We have 2 external users who are facing the same issues. They signed up via google auth and they are now unable to log in via google. Trying to do so will bring them to a loop and they will be redirected back to the log in page again and again.
We have asked them to
reinstall the app
log in and log out of their google accounts
Reset password (with forget password)
Reset password (with reset password link)
Methods 1 to 2 did not work, 3 and 4 resulted in "Failed to confirm password reset, invalid token".
This problem has come up a few times and we had to reset the users password by ourselves and give them a temporary password. It is not ideal when you have lots of users. Please help resolve. We are using retool cloud
After reading the article, I assume you are suggesting we turn on passwordless login, and we will need to reset their google login for that to work? Or we do not have to do that?
I am not sure if this solves the problem of google login leading them into a loop.
That's correct. I recommend enabling passwordless login for your users so they can reset their Google Login and be prompted to set a new password. This will allow them to log back in using their email and password credentials.
When we have a custom domain, signing in with Google is not available by default:
The reason is that Google expects a fixed list of domains from which the requests will come, and we can't account for every possible custom domain.
I believe the root cause of this issue is that on the user invite email, we include a button to Sign up with Google, this button should not be present if we have a custom domain. If your users were able to sign up with Google in the first place, that means there's a bug on our end.
Were the invites sent out before a custom domain was set up?
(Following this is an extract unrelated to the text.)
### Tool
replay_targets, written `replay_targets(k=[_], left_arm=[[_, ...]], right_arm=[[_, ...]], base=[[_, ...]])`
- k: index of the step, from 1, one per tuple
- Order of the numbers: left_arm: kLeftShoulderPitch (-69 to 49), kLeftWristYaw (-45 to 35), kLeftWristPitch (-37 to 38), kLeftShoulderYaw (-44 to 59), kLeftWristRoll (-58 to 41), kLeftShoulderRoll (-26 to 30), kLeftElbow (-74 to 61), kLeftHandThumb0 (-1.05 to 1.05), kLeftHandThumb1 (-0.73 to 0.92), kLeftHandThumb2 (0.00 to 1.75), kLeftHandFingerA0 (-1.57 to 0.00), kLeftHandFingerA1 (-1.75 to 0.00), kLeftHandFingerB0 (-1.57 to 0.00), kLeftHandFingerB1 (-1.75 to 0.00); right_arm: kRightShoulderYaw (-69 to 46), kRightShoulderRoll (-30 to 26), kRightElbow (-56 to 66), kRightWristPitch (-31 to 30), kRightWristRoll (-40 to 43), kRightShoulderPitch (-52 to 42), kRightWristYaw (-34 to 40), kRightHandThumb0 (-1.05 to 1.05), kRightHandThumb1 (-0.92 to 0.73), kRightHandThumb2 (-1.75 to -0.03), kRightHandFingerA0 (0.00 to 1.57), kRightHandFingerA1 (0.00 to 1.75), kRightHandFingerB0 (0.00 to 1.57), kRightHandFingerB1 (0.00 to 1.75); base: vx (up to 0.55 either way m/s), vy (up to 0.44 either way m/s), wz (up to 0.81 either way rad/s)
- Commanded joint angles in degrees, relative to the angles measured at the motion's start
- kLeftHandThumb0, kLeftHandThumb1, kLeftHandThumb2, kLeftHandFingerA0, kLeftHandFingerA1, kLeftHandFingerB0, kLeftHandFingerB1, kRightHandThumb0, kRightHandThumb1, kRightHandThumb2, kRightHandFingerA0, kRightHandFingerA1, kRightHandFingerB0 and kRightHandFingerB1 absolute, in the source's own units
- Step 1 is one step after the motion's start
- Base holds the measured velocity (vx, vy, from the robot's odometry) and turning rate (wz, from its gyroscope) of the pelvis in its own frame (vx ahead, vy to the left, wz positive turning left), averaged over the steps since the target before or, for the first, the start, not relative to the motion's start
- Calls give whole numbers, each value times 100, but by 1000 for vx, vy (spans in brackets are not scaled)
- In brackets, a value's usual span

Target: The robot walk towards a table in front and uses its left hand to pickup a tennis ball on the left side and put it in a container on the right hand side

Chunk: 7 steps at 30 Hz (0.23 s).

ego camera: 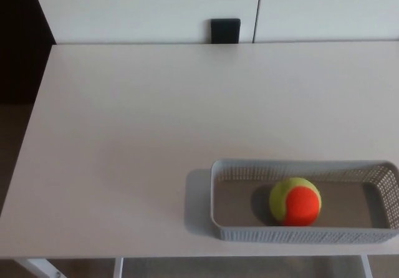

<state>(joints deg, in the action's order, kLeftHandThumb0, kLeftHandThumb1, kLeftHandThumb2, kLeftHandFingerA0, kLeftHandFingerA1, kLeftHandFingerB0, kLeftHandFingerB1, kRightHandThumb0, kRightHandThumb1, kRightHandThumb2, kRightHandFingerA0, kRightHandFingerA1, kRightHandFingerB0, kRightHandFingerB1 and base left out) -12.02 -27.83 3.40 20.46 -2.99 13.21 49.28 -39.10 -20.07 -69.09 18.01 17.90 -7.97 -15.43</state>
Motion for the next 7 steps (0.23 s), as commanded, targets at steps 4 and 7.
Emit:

If not, could you confirm with your users if they see this button on the invite email?
To make sure I understand what you are saying here:
What happened was during invite, the external user signed up via google (button should not exist) whilst on our custom domain. If they use that method, they will face the issue I have stated above?
I've checked our invites and yes they will see the Google sign up button on their email. The invites were also sent out after we had custom domain enabled. You are right that there is a bug.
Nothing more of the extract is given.